Oh yes and did I mention octopus and wolf eels? Well they have them too- There were four octos and as many eels sighted on our first dive....guess we got that quest out of the way quick eh?
So call Mike at Lever Diving and get on that boat- he is the only guy doing this sort of trip and is the only guy I know who is willing to take the time and risk to wend his way through thousands of bergy bits at no-wake speed to get us up to the base of LeConte glacier and then let us jump in the water and just play like seals in the ice (no not RIGHT at the base). A truly magical experience. Or take the kayaks out to explore the maze of these bergs or go ashore and check out the brown bear tracks. Add to this spectacular scenery, waterfalls, so many whales that no one cares later on in the trip, ripe salmon berries, and the impressively hot Baranof Hot Springs and you will have the trip of a lifetime. Oh yeah and one of the friendliest, hardest working crews we've come across- just as Megan the naturalist about kelp! THey went the extra mile to make our trip the best they could. Perhaps if you ask nice they will make their killer blueberry scones more than once. Also I recommend AGAINST taking the Nautilus Burger challenge.
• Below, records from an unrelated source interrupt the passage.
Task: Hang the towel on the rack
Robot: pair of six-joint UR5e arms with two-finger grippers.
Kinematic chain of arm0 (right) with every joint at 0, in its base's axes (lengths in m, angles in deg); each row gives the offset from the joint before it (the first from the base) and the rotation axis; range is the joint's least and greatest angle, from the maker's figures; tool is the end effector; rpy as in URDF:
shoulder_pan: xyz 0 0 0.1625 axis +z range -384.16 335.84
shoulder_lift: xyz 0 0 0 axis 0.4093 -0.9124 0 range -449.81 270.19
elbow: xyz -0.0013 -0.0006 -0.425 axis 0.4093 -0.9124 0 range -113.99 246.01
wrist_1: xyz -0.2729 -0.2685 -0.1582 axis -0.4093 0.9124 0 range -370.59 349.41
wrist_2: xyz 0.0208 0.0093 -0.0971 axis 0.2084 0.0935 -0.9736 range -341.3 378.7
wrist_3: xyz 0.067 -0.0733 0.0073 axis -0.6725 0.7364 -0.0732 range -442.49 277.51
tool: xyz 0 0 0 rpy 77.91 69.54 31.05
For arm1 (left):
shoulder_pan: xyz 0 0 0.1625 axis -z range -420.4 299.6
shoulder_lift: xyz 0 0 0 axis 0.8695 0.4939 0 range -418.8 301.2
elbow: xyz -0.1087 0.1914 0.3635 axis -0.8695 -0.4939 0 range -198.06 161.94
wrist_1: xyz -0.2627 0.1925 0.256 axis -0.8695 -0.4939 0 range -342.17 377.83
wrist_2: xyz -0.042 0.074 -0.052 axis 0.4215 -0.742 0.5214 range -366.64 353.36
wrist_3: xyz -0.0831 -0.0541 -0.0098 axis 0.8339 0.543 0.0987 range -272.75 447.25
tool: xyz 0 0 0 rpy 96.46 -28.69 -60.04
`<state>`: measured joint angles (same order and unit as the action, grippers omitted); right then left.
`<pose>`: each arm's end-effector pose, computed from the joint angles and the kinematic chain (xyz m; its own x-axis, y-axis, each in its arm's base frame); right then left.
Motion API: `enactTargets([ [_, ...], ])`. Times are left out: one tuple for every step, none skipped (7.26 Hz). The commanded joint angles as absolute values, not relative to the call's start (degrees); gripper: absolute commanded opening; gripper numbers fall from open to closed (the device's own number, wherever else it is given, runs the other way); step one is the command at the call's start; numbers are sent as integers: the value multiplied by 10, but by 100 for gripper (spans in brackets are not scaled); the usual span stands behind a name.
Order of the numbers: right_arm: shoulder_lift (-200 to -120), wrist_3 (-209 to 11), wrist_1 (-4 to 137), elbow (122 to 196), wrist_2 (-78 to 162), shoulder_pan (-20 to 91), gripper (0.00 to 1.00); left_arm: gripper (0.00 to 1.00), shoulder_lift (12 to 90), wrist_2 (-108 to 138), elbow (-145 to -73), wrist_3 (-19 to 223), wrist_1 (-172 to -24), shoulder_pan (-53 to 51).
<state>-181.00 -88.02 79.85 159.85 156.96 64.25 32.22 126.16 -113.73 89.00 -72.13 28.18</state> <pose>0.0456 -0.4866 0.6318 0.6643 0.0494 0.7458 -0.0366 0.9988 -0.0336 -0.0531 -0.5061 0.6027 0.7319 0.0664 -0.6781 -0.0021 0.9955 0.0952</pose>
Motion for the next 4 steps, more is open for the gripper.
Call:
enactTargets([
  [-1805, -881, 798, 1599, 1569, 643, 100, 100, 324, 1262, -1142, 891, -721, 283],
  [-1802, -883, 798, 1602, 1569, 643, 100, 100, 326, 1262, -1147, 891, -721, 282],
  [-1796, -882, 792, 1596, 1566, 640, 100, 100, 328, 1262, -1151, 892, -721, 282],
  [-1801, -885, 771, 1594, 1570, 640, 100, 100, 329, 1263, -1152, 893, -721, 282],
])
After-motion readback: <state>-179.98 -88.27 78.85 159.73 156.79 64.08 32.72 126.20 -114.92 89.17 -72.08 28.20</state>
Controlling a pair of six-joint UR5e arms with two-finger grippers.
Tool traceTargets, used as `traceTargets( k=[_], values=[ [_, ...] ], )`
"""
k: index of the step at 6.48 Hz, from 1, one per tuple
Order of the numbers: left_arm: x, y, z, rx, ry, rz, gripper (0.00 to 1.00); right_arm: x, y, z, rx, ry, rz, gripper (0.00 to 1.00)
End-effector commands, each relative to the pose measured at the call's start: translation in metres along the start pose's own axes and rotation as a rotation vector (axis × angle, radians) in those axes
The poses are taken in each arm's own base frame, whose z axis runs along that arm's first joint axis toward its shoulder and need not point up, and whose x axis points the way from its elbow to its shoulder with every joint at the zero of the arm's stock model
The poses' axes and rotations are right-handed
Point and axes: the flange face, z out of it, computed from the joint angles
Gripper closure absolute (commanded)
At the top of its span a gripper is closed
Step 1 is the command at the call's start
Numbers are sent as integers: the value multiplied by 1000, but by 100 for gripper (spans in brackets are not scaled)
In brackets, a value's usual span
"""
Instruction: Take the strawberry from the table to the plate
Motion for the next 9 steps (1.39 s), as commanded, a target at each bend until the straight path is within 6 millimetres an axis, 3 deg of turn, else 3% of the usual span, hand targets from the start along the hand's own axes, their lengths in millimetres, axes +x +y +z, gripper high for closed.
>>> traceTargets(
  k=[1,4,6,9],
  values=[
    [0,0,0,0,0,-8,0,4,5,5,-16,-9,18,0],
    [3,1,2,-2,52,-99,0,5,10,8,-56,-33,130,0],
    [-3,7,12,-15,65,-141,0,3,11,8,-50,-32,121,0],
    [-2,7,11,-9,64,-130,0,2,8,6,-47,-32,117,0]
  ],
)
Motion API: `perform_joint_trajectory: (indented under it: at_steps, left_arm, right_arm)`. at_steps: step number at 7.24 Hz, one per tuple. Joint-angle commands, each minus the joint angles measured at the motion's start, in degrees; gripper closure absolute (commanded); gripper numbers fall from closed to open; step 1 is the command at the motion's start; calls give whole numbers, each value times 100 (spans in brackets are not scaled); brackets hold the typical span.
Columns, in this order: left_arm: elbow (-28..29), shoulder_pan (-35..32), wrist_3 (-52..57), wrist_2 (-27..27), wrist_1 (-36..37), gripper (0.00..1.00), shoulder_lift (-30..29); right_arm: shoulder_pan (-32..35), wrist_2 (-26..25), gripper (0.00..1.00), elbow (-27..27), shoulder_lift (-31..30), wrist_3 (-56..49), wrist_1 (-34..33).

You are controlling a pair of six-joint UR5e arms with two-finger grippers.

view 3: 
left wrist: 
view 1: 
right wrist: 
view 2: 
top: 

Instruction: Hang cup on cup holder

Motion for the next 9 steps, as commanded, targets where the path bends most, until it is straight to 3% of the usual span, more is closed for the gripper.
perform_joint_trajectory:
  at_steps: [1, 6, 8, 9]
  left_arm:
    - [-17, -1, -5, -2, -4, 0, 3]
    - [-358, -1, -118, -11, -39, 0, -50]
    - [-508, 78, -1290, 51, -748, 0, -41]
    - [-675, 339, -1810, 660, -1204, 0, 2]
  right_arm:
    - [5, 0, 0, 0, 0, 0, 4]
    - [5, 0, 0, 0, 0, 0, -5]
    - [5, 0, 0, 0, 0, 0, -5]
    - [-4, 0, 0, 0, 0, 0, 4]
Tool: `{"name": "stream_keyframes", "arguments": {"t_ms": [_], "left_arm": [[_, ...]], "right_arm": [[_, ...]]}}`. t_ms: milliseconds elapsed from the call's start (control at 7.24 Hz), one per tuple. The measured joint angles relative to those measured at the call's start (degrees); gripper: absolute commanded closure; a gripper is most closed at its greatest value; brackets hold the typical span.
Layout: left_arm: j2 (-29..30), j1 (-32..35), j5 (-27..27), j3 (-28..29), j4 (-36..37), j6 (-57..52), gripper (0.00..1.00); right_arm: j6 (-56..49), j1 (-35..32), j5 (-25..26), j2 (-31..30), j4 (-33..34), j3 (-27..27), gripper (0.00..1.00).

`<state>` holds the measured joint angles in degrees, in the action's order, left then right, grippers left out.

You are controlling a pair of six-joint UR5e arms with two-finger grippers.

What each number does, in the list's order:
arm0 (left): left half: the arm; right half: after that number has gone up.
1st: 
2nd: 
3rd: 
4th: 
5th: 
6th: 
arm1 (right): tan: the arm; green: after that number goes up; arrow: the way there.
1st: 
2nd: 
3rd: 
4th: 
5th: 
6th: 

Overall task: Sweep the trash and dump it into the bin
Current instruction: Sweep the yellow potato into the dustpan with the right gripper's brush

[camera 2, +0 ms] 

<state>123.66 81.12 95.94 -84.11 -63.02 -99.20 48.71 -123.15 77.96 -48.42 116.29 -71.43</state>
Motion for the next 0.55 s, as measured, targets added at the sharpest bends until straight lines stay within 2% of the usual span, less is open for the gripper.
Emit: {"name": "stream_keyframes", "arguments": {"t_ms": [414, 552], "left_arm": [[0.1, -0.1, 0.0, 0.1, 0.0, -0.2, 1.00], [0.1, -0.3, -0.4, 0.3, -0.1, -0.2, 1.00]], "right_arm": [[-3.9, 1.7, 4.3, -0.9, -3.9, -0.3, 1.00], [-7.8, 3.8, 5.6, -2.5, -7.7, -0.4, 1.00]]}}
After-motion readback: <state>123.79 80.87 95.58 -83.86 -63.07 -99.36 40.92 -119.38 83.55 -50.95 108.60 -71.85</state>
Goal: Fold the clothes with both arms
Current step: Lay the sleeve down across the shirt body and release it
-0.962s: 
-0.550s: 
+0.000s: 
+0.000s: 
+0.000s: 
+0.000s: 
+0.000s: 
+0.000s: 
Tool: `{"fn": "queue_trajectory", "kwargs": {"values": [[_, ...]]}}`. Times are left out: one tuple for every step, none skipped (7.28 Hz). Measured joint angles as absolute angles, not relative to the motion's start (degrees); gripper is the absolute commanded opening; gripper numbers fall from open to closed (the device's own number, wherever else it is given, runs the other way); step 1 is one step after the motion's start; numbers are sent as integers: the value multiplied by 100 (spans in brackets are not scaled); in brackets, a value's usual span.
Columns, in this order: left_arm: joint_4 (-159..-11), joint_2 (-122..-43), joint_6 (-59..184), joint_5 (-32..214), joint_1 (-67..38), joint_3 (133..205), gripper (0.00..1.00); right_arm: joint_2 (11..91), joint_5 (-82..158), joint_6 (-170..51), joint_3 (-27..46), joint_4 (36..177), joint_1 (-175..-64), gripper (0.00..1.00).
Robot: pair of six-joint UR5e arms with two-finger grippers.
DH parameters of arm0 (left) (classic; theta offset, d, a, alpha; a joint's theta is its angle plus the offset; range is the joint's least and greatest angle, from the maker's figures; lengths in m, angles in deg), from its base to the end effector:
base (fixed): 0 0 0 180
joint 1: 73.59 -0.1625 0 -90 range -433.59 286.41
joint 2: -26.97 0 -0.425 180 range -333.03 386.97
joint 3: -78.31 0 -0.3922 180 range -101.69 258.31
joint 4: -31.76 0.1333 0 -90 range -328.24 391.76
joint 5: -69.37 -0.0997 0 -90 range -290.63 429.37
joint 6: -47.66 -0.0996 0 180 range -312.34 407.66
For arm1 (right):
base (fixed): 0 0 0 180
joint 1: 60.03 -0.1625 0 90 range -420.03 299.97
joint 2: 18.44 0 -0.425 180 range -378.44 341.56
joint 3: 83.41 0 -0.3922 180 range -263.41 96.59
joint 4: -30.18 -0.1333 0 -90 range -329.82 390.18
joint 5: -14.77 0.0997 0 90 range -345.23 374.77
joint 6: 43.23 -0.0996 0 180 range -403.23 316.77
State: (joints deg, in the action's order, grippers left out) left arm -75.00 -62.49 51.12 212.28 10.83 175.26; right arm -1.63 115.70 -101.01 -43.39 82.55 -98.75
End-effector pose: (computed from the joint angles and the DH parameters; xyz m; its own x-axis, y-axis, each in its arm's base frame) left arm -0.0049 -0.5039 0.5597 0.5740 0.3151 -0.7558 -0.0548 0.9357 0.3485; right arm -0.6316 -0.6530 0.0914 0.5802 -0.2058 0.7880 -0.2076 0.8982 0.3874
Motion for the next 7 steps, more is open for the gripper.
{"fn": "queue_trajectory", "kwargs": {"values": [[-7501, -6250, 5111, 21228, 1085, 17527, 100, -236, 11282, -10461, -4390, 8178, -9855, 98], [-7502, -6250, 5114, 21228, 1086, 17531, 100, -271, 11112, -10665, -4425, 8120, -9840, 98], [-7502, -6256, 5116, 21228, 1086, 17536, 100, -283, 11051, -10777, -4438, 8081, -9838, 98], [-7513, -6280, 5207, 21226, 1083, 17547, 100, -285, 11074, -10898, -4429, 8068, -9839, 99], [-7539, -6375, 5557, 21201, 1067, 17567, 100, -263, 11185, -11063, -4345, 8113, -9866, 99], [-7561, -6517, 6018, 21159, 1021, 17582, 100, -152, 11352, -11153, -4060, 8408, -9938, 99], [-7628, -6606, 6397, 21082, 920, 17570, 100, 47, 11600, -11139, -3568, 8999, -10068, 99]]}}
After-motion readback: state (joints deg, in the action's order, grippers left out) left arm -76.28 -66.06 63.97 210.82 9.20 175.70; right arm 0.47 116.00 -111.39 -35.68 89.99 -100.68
The boat has argon, steel 95's for rent, Nitrox, the works. There were four or five rebreathers on the trip we were on.
And last but not least a wonderful, top deck hot tub to soak in as you cruise.
You will see why the mega-yachts go to this place - except their frumpy owners would never think of jumping in the water.
A few years ago my job had me in alaska for three months and we dove right in portage marina right next to the aquarium. We had everything flown in so I dont know what palces there is to use. It was def alot of fun. Good luck.